Balog also cited the company's recent deal with Sun that resulted in BladeCenter's support for Solaris.  Whereas Sun has positioned the announcement as IBM capitulating to the market's demand for Solaris, Balog sees it differently.  Said Balog, "Our success in the marketplace and their lack of a blade offering left them no choice but to make sure their operating system was running on the most successful blade in business.  Clearly they were interested in keeping people on Solaris, even if it meant running it on our blades."  But Balog also agrees that IBM can benefit from access to typical Solaris strongholds.   "The government,  financial, and telecommunications sectors are three historically strong Solaris segements where blades have also done well" said Balog. "Where they have Solaris applications running on the SPARC processor, if I can pick up that application and move it to IBM's [x86] blade that would be awesome. I think it's important." Balog is of course speaking of Solaris' relatively newfound x86 religion.

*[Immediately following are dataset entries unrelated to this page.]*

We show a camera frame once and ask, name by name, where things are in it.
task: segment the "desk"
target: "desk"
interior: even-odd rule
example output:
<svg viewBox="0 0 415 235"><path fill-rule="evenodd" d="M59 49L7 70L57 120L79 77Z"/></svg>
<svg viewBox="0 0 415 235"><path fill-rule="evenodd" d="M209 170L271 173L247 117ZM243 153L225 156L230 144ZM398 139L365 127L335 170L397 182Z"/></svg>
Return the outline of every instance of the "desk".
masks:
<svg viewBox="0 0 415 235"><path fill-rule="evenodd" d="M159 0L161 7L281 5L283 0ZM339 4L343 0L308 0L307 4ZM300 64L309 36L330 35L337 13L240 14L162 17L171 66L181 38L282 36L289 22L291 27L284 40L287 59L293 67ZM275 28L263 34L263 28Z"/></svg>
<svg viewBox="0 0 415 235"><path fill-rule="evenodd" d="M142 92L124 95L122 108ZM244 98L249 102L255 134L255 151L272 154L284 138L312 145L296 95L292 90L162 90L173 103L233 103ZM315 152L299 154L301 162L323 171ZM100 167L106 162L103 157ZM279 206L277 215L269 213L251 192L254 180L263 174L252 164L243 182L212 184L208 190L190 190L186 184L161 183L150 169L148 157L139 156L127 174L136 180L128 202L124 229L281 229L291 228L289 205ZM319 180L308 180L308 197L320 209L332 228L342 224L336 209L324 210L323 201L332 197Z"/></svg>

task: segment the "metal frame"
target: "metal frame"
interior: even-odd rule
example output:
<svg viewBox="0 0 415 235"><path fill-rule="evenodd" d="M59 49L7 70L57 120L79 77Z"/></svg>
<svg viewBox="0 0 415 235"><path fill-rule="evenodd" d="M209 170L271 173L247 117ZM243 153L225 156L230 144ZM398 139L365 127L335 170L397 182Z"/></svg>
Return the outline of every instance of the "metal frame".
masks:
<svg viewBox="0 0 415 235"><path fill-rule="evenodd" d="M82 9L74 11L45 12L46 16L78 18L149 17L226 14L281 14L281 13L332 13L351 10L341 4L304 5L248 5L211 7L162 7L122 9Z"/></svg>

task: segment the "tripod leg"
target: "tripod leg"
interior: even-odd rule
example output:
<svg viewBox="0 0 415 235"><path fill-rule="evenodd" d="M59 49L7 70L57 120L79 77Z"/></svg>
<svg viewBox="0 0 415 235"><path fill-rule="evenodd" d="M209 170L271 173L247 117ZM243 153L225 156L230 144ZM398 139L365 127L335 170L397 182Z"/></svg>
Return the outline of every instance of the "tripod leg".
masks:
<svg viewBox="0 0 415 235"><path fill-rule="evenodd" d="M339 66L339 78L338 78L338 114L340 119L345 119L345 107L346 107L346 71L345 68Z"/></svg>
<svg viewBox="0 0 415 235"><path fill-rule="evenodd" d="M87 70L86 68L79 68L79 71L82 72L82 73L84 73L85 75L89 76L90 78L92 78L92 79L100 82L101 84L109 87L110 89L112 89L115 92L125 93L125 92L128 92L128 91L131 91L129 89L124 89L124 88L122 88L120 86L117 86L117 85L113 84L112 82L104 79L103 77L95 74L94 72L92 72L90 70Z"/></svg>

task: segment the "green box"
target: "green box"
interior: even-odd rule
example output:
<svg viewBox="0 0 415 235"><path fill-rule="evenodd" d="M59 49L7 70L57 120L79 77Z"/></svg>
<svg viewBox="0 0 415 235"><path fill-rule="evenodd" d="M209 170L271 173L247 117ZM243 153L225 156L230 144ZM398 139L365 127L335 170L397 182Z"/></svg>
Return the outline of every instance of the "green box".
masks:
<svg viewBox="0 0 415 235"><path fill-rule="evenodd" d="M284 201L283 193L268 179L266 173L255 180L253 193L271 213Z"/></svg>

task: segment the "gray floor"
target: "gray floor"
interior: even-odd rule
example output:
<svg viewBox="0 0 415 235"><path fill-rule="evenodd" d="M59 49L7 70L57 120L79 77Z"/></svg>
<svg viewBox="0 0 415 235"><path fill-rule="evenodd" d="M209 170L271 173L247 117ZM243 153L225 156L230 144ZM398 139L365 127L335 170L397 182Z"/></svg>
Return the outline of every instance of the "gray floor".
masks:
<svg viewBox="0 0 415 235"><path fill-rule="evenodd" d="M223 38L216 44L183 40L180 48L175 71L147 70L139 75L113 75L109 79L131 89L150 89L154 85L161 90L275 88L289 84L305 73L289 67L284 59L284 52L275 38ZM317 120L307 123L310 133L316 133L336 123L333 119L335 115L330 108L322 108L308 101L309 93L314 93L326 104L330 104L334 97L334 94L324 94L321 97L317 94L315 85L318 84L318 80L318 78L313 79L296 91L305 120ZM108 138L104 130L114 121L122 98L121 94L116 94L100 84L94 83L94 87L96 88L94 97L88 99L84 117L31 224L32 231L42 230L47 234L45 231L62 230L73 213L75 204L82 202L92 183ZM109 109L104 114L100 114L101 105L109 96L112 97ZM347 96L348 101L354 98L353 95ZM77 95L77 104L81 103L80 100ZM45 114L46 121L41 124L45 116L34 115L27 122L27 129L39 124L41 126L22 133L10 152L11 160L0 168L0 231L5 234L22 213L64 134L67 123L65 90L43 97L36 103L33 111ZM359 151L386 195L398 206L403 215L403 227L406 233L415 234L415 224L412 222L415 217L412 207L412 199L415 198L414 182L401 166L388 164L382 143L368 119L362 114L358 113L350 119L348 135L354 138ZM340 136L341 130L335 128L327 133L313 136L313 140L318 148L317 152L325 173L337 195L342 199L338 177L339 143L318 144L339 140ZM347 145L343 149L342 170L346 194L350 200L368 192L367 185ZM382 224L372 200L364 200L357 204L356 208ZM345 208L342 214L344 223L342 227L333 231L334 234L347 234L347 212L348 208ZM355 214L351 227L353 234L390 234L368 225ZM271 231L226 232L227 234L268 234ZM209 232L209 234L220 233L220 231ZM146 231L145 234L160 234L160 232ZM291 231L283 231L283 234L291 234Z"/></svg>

In terms of what's coming, IBM has announced that it will deliver new Bladecenter chassis in 2006 that is forwards and backwards compatible with its current offering.  In other words, old blades will fit in the new chassis and blades designed to fit in the new chassis will also work in the old chassis.  In a bit of inside baseball, HP has, behind the scenes, been predicting the launch of a new BladeCenter chassis on the basis that the current one can't fully power  an entirely loaded chassis in the event that one of the redundant power supplies fails.  In an answer that couched the claim as a non-issue, he essentially admitted it was true by saying that when one power supply fails in a fully loaded Bladecenter (14 blades), that the Bladecenter's design throttles back the power going to each of the blades to in order to keep them all running.  In other words, should one of the redundant supplies fail, all servers cannot run at full throttle on the remaining power.  Balog said that the real test is whether the applications keep running.  "In a maximum configuration where the chassis is full of blades and full of drives, we do throttle down.  But, it's for a brief moment (until the failed supply is replaced) in time and no one notices."  Nevertheless,  Balog says that in addition to more midplane bandwidth and better support for virtualizing both servers and I/O, the new chassis will also have a better power design.